That's the gist of the argument presented to the Street Use Staff Commission hearing this morning by the "We Are Wisconsin" group. They got their permit, and Walkerville will begin tomorrow, June 4th, and continue until June 20th. Meade was there, and I edited his video. The first speaker in this clip, representing We Are Wisconsin, is David Boetcher. After him comes Jeremy B. McMullen, who represents the Madison Fire Department on the Commission, and then Peter Rickman, who, according to
this recent student newspaper editorial byline, is a University of Wisconsin "Law & Graduate Student," chair of the TAA Political Education Committee, and chair of the Democratic Party of the 2nd Congressional District.
0:00 — Boetcher likens the historical concept of
Hooverville to the current protests over the Wisconsin budget, which is supposed to explain why camping on the street says something that people carrying signs does not say. (Click on that Hooverville link to see that the real "Hoovervilles" were makeshift places of residence for people who were
actually homeless during the Great Depression. The thousands of people who want to come to Madison to protest are not homeless. They are protesting on behalf of
employed people who are losing some of their benefits and collective bargaining rights.)
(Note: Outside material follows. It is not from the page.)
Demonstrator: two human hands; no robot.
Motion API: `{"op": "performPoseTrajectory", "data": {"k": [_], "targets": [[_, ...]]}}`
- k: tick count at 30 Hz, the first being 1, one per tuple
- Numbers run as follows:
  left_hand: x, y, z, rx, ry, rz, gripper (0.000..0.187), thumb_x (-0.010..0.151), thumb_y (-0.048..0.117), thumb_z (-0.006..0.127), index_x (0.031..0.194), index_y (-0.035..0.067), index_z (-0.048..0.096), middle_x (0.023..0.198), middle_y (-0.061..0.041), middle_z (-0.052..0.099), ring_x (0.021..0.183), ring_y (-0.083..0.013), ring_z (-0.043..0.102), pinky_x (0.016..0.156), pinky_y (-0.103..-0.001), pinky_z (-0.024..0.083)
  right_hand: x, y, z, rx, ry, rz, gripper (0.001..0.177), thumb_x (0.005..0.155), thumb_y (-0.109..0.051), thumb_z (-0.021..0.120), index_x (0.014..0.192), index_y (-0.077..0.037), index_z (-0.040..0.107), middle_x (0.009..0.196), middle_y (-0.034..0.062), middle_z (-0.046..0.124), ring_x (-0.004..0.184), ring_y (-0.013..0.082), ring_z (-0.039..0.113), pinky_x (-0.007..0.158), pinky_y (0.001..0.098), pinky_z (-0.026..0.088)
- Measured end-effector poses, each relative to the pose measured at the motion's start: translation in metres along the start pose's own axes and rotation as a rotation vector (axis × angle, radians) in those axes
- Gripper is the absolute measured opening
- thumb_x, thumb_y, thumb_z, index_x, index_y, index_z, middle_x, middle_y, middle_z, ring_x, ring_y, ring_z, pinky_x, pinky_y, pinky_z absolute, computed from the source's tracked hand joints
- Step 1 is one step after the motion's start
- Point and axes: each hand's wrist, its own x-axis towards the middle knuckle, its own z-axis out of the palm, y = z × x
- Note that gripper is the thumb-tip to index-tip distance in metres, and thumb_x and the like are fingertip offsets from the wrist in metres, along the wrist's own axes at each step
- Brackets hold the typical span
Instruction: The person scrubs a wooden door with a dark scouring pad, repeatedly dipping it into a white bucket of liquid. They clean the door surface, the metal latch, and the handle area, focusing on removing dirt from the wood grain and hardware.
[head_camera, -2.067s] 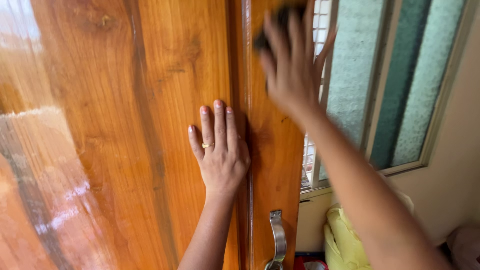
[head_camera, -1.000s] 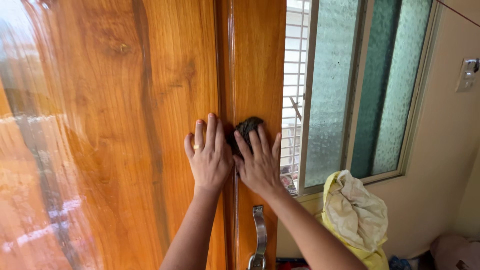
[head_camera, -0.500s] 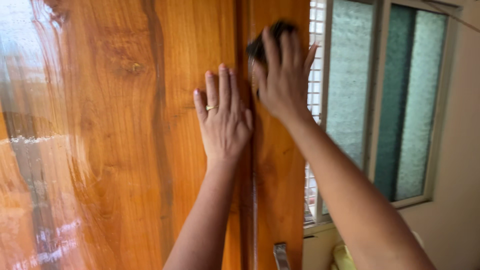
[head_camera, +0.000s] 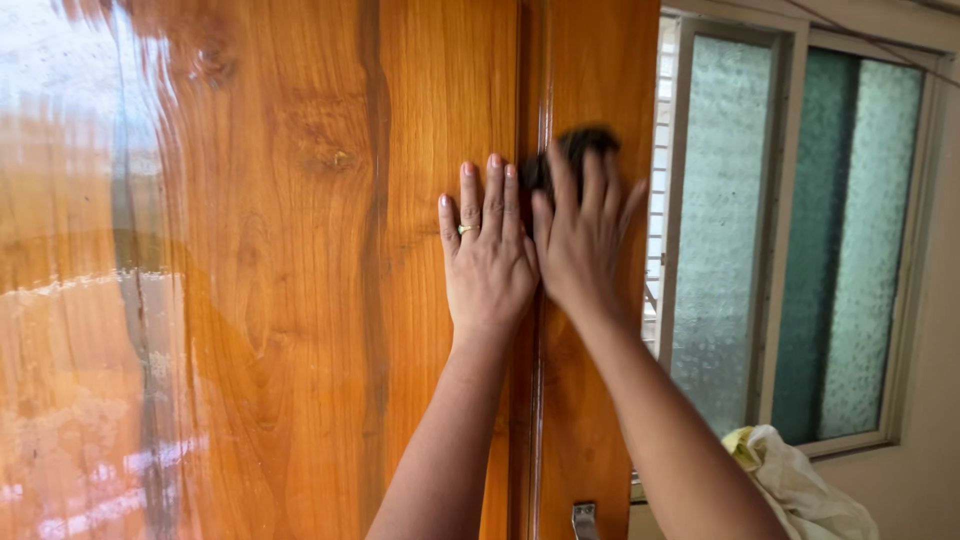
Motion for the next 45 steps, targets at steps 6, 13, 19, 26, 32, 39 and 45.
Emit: {"op": "performPoseTrajectory", "data": {"k": [6, 13, 19, 26, 32, 39, 45], "targets": [[-0.002, -0.002, 0.0, -0.089, 0.005, 0.002, 0.071, 0.1, 0.026, 0.042, 0.164, 0.008, 0.016, 0.172, -0.006, 0.011, 0.159, -0.0274, 0.004, 0.129, -0.05, 0.004, -0.102, -0.009, -0.036, 0.01, -0.181, -0.041, 0.062, 0.096, -0.026, 0.057, 0.156, -0.015, 0.041, 0.15, 0.0251, 0.038, 0.148, 0.0454, 0.029, 0.122, 0.0714, 0.006], [-0.011, -0.002, -0.001, -0.03, 0.05, 0.046, 0.07, 0.099, 0.021, 0.044, 0.163, 0.006, 0.02, 0.172, -0.008, 0.014, 0.159, -0.0283, 0.008, 0.129, -0.048, 0.007, -0.095, 0.006, -0.035, -0.038, -0.17, -0.071, 0.054, 0.098, -0.025, 0.058, 0.15, -0.015, 0.046, 0.15, 0.0258, 0.039, 0.146, 0.0446, 0.033, 0.119, 0.0735, 0.005], [-0.036, -0.004, 0.002, -0.091, 0.018, 0.057, 0.073, 0.095, 0.02, 0.045, 0.163, 0.004, 0.021, 0.172, -0.01, 0.016, 0.159, -0.028, 0.009, 0.129, -0.049, 0.007, -0.005, 0.023, -0.014, -0.026, -0.011, -0.077, 0.05, 0.105, -0.027, 0.06, 0.151, -0.013, 0.047, 0.151, 0.0272, 0.04, 0.146, 0.0469, 0.035, 0.119, 0.0751, 0.005], [-0.031, -0.002, 0.005, -0.062, 0.016, 0.057, 0.073, 0.095, 0.02, 0.046, 0.162, 0.003, 0.023, 0.171, -0.011, 0.017, 0.159, -0.0292, 0.01, 0.129, -0.05, 0.007, 0.07, 0.027, 0.036, -0.051, 0.108, -0.035, 0.046, 0.113, -0.043, 0.053, 0.146, -0.011, 0.047, 0.15, 0.0275, 0.039, 0.146, 0.0458, 0.03, 0.119, 0.0719, 0.002], [-0.032, -0.006, 0.004, -0.091, 0.037, 0.062, 0.072, 0.095, 0.021, 0.047, 0.162, 0.005, 0.025, 0.171, -0.009, 0.019, 0.159, -0.0278, 0.012, 0.129, -0.049, 0.01, 0.052, 0.021, 0.025, -0.055, 0.069, 0.022, 0.042, 0.114, -0.041, 0.045, 0.147, -0.016, 0.049, 0.156, 0.0228, 0.036, 0.15, 0.0415, 0.029, 0.117, 0.0753, 0.0], [-0.035, -0.008, 0.0, -0.167, 0.082, 0.075, 0.072, 0.096, 0.021, 0.051, 0.162, 0.004, 0.028, 0.17, -0.011, 0.023, 0.159, -0.0299, 0.015, 0.129, -0.05, 0.011, -0.13, -0.016, -0.036, 0.067, -0.13, 0.106, 0.052, 0.1, -0.027, 0.056, 0.149, -0.012, 0.047, 0.157, 0.0266, 0.033, 0.15, 0.0473, 0.026, 0.117, 0.0756, 0.005], [-0.038, -0.003, 0.002, -0.077, 0.085, 0.045, 0.071, 0.098, 0.02, 0.051, 0.163, 0.006, 0.028, 0.171, -0.008, 0.022, 0.159, -0.0269, 0.013, 0.13, -0.048, 0.012, -0.251, -0.011, -0.062, 0.025, -0.412, -0.023, 0.059, 0.093, -0.038, 0.062, 0.143, -0.013, 0.046, 0.143, 0.0302, 0.037, 0.143, 0.0499, 0.026, 0.113, 0.0781, -0.002]]}}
0:21 — McMullen clearly states the crucial legal principle: The nature of the message to be conveyed is irrelevant to the commission, which is mainly worried about setting a precedent that might require granting other permits in the future for other protesters.
0:30 — Rickman says this event is "unprecedented," and if anyone in the future tries to rely on it as a precedent "distinctions — differentiations — will be able to be drawn." He says he's sure there are "plenty of capable city, uh, city, uh, staff who are law trained, who can go ahead and help you all make that distinction and difference." Yeah, don't worry about the precedent. Let it go and when the time comes you all can go ahead and distinguish the precedent. Rickman adds that he's "not a real lawyer yet" and has only had "a few years of law school." (Law school is only 3 years. If you've done "a few years," aren't you done? Maybe there's some distinction that I should have my staff go ahead and figure out for me. I don't have time for that now.)
1:36 — Boetcher takes over with less legalistic idealism and more hardcore reality. These thousands of people are going to come to town anyway, permit or no. But if We Are Wisconsin doesn't have a permit, they can't provide port-o-potties. Even though he's leading the group that is promoting the rally, he's acting as if he's just passively expecting the crowds and trying to help out the city out with crowd control. If you don't give them the permit, you'll still have people camping out... but — what? — pissing in the street?
2:05 — Boetcher says that if you put restrictions in the permit, then you're forced to decide what to do if it's violated, "and what is that going to do to the whole rest of the trust" with respect to everything else that you might want to try to get people to do. Once people are in violation of one thing, they'll lose interest in avoiding violating other matters. (I would note that as a general principle, this is a good reason to regulate sparingly: It preserves respect for the law and increases compliance. If the rules are too picky and constraining, people scoff at rules and become rule-breakers, and maybe they lose track of the value of a system of rules. But does that general principle really apply to this tent city?)
2:42 — "It would be a bit of a sham to create a permit that basically automatically goes against what's going to happen and then expect people to follow any of the rules that are in the permit." Think about what that means. There's a huge crowd about to descend on the city, to do something they will do whether or not there is a permit — Boetcher keeps referring to the "mindset" of this descending crowd — so the city ought to grant a permit that accepts those things that are going to happen, in order to preserve respect for the rule of law. As a law professor, I find this notion fascinating. Make the law embrace the things people are going to do regardless of the law, or people won't follow even the rules that they would follow if you didn't undermine their desire to comply with the law.